= Beginning of Section =

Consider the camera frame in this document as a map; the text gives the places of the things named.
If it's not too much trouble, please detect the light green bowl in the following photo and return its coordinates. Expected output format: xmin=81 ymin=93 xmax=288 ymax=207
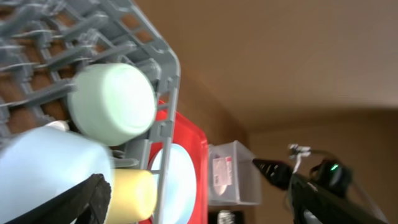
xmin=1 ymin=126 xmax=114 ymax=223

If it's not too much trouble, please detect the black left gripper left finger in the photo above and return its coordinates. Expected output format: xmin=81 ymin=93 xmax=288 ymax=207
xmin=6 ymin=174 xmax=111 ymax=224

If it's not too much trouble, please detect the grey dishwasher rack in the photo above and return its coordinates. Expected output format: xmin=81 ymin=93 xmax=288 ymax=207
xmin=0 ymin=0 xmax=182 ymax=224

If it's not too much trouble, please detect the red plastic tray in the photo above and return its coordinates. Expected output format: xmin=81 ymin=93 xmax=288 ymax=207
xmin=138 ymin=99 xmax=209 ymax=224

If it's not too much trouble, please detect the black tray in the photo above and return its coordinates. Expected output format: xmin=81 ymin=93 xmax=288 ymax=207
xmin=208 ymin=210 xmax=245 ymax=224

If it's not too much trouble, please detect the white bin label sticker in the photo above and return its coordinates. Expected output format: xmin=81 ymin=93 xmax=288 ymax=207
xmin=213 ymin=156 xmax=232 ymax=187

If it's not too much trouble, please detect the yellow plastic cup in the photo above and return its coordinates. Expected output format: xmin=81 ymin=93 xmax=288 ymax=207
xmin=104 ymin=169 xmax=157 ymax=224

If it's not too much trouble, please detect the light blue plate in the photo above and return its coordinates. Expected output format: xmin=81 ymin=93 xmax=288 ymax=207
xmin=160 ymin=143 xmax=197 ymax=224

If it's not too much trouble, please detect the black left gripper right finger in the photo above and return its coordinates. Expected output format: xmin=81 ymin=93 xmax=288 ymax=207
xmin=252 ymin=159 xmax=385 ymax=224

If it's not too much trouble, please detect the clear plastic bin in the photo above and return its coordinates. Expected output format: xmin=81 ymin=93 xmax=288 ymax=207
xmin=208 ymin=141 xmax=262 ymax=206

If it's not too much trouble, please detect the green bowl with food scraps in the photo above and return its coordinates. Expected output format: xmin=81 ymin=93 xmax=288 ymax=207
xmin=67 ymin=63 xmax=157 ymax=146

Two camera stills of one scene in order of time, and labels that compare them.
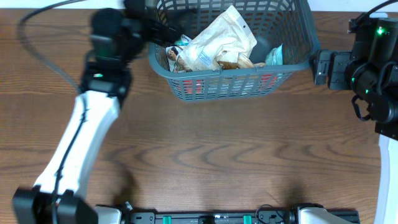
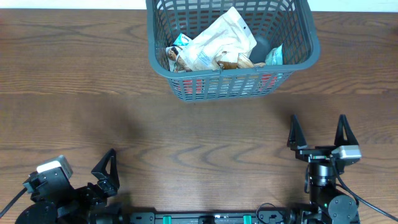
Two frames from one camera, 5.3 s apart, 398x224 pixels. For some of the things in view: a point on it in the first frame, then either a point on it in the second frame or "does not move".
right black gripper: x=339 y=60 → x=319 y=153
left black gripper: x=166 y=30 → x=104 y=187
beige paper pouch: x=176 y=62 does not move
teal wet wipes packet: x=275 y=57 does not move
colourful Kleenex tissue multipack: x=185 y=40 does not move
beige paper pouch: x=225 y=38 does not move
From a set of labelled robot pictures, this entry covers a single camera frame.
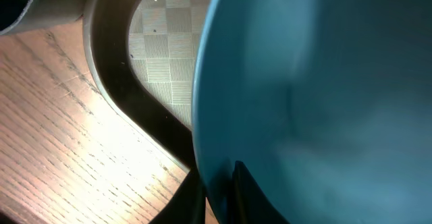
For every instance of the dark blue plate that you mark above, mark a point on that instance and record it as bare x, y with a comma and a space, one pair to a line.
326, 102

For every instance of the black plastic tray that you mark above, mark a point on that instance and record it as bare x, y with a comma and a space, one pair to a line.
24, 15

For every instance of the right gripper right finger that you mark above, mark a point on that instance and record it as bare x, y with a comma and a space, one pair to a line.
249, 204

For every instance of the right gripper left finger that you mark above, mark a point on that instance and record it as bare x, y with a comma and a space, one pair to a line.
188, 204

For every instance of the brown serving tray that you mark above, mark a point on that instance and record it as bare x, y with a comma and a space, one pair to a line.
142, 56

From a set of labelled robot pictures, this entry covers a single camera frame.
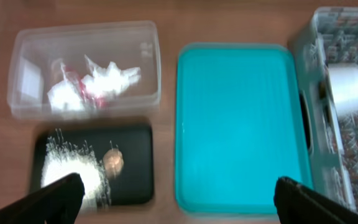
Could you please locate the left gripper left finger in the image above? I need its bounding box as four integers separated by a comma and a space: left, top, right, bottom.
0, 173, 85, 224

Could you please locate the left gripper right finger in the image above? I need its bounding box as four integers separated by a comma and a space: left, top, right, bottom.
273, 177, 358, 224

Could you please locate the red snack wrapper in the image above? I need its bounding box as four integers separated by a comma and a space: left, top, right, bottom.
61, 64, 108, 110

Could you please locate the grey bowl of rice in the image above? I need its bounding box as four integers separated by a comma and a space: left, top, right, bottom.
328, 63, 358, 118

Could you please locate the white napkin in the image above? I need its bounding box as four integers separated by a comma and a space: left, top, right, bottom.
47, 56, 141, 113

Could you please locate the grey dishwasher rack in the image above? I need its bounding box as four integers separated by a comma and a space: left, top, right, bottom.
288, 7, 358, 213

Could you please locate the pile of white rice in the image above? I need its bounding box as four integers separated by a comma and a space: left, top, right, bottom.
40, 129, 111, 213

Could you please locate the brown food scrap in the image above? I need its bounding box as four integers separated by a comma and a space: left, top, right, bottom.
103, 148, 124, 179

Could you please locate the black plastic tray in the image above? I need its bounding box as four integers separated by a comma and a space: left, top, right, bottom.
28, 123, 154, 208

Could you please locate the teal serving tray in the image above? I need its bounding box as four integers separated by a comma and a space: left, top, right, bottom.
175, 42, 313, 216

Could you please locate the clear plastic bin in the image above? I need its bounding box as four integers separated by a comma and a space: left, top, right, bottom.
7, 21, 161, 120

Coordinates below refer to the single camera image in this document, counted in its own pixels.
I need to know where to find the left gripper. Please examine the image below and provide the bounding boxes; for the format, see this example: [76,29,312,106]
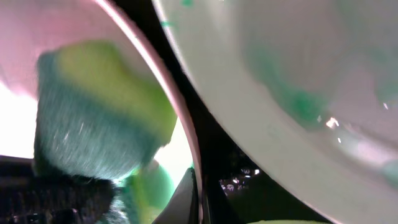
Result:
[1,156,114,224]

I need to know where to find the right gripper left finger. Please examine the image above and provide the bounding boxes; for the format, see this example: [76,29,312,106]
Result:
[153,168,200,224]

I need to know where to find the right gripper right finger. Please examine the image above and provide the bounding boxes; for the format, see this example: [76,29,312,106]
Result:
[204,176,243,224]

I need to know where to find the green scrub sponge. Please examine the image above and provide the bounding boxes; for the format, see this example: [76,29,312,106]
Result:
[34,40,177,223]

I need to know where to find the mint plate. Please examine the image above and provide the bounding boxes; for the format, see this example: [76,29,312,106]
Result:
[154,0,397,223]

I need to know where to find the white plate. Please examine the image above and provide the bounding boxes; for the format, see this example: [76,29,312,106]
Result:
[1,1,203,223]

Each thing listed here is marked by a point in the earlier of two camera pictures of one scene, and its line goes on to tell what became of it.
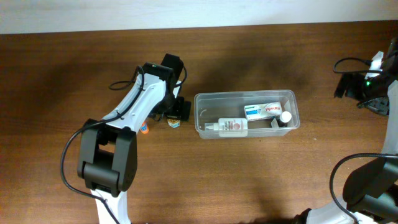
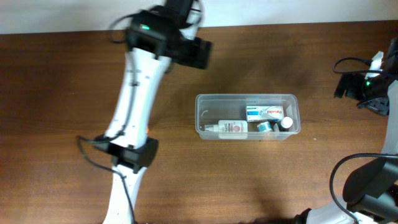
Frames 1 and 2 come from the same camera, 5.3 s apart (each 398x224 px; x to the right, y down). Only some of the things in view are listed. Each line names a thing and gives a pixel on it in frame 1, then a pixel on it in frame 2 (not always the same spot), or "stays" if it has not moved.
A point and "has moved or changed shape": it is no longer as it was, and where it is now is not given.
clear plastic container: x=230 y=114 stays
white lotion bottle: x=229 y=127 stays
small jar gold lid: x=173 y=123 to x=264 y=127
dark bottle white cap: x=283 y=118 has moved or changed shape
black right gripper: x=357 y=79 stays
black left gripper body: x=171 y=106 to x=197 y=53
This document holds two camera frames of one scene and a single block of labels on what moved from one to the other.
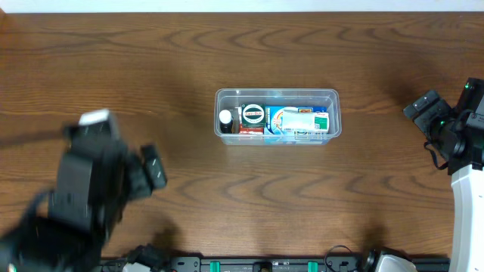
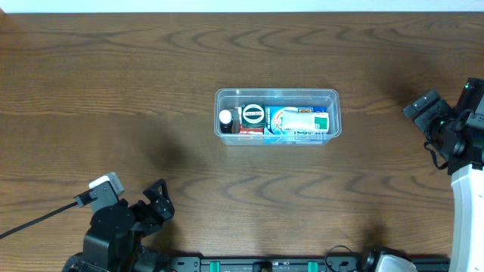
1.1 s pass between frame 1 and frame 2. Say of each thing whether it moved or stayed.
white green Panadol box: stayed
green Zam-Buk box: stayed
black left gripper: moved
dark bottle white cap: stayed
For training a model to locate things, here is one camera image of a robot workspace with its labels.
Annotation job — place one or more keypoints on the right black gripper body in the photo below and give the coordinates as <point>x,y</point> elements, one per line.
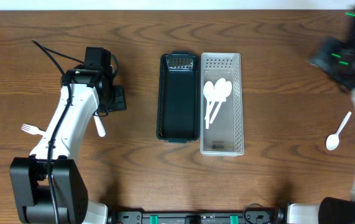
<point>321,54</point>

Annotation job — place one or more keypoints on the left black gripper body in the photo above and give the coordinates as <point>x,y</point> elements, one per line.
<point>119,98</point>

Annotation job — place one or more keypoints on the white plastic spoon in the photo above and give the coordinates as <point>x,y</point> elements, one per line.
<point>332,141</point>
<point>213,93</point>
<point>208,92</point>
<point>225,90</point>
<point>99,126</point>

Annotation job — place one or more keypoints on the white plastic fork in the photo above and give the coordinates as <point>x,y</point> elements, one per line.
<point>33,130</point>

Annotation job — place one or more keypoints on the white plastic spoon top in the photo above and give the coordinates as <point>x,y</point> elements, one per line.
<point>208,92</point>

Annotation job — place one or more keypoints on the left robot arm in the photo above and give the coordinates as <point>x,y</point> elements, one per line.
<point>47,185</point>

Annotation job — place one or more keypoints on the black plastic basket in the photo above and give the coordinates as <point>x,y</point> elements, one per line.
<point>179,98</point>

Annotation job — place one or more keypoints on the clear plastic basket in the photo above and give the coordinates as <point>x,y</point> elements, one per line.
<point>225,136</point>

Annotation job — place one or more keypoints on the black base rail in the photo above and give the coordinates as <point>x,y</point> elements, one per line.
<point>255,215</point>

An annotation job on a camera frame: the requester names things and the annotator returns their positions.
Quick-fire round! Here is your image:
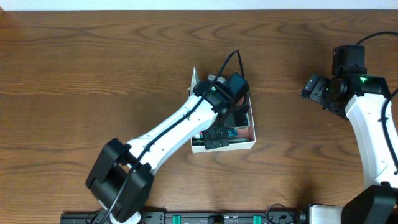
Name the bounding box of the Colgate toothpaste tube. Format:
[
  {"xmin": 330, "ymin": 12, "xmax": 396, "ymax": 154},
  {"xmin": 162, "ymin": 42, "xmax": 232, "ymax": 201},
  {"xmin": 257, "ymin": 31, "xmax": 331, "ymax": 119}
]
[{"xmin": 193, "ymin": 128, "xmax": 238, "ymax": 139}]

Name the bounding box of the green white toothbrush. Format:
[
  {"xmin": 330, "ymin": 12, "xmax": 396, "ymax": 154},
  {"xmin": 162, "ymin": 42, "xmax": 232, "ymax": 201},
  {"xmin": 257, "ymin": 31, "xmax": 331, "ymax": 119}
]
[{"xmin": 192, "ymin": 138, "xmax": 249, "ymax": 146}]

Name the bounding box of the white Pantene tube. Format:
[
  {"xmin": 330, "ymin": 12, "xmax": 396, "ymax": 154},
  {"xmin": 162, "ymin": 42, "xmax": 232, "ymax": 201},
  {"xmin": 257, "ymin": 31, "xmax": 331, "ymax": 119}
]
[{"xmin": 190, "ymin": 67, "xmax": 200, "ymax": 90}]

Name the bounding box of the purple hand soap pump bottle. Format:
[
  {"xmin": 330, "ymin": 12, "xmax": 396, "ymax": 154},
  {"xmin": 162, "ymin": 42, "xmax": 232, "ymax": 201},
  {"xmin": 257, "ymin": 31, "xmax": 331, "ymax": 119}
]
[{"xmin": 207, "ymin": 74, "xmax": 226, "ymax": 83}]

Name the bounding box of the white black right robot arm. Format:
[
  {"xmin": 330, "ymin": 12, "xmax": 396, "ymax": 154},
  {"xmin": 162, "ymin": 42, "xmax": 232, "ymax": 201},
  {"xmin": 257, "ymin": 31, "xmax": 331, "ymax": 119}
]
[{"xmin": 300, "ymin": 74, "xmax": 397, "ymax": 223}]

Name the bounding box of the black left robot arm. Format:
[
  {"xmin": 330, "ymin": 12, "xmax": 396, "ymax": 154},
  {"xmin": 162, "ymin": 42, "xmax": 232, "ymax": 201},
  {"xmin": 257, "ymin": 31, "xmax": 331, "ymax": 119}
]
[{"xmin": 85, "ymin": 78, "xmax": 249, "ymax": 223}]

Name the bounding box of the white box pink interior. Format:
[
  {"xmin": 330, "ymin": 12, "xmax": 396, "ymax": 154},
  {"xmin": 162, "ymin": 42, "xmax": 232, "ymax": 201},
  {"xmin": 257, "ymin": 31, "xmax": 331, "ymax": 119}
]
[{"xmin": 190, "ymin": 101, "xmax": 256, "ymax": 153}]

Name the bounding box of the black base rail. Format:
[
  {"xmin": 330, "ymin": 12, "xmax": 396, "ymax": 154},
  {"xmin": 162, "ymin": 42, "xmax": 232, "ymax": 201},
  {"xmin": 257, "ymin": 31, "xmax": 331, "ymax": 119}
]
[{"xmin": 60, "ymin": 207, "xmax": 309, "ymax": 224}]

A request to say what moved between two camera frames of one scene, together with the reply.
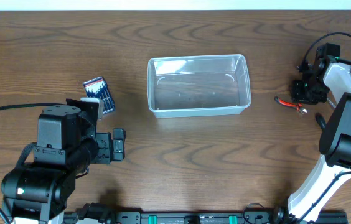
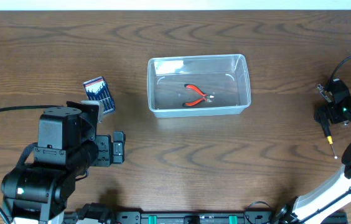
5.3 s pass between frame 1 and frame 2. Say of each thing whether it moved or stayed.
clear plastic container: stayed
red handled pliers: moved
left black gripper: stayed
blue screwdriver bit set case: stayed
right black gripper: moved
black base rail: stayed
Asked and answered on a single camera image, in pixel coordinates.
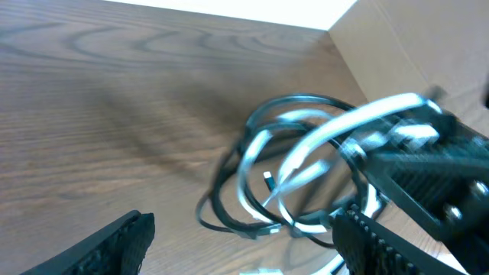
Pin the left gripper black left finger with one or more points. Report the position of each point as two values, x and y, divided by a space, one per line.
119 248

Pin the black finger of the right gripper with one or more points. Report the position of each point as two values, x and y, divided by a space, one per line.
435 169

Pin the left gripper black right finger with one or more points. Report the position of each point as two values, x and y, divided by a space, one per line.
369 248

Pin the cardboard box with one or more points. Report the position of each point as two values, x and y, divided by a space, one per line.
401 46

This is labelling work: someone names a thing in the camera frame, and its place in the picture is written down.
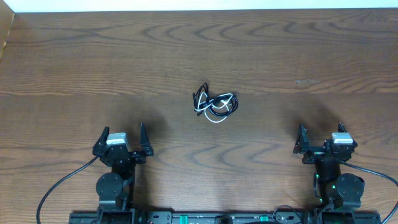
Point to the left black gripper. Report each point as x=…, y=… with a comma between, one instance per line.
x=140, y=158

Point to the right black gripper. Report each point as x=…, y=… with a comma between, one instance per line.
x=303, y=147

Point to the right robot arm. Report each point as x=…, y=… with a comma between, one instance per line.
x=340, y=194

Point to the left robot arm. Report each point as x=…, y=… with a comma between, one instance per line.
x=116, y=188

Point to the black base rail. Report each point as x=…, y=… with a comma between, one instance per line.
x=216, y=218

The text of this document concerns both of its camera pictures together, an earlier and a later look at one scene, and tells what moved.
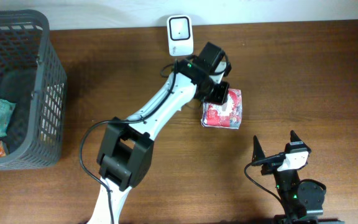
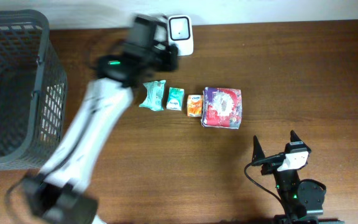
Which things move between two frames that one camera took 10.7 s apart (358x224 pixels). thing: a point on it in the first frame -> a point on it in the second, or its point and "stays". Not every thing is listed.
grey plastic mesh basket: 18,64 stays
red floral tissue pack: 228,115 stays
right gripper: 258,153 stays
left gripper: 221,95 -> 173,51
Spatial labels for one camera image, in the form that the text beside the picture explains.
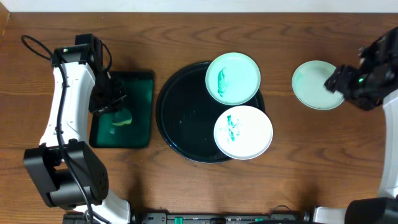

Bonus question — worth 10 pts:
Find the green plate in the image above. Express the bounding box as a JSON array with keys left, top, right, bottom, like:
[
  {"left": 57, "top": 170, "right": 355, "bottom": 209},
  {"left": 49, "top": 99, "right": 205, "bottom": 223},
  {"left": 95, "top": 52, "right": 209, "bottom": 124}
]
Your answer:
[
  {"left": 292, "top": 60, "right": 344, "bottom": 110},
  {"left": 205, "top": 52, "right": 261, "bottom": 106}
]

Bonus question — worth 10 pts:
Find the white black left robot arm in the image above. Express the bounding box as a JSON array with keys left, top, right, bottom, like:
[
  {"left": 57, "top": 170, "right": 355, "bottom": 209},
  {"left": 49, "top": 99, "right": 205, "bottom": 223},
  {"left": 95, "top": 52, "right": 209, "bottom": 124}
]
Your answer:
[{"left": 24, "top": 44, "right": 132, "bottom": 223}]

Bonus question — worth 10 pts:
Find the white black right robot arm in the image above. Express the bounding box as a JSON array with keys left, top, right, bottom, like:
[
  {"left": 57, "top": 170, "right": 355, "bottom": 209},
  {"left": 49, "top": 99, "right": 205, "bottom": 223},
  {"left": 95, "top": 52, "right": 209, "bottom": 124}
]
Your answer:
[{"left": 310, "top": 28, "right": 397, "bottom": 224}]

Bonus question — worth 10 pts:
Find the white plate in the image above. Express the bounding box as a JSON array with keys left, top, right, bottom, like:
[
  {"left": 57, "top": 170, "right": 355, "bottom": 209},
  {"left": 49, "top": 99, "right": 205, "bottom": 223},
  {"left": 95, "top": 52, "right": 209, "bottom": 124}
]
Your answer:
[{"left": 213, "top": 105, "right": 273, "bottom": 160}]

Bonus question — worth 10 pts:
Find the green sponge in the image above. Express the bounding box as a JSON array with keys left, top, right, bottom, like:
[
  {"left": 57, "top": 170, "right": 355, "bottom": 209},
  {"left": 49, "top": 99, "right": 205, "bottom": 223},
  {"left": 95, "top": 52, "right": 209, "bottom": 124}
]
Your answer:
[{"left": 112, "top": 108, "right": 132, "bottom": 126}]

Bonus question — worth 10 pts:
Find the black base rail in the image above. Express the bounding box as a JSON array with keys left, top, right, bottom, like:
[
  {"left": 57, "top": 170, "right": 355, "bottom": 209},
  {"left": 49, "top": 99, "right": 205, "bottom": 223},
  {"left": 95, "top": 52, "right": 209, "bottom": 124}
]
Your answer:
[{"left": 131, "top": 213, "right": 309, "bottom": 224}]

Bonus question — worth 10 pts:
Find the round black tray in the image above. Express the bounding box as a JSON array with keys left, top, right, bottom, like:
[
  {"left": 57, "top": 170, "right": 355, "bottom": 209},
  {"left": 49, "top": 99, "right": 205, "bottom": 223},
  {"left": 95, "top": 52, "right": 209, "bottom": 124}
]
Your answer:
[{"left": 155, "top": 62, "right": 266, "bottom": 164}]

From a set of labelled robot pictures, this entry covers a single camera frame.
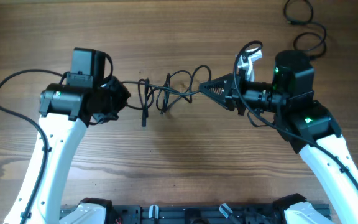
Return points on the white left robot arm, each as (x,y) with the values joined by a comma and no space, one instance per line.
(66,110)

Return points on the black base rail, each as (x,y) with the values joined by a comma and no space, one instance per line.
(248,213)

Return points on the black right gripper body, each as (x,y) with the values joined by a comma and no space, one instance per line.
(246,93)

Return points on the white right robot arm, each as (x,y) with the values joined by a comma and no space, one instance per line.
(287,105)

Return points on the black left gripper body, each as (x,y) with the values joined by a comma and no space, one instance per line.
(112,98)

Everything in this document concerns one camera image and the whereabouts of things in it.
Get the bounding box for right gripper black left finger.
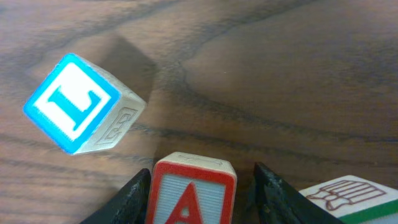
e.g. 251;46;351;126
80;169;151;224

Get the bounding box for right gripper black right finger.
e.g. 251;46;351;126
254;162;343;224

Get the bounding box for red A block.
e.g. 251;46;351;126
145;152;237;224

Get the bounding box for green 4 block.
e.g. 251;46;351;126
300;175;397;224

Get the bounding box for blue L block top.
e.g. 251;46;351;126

= End of Section =

Lines from the records above that hold "stayed" are the ones to list.

Response to this task -
1.1 s pass between frame 1 and frame 2. Say of each thing whether it moved or stayed.
white green Panadol box: stayed
green Zam-Buk box: stayed
dark bottle white cap: stayed
5.3 s pass between frame 1 and frame 2. Say of each thing whether it moved or stayed.
clear plastic container: stayed
left black gripper: stayed
blue screwdriver bit set case: stayed
black base rail: stayed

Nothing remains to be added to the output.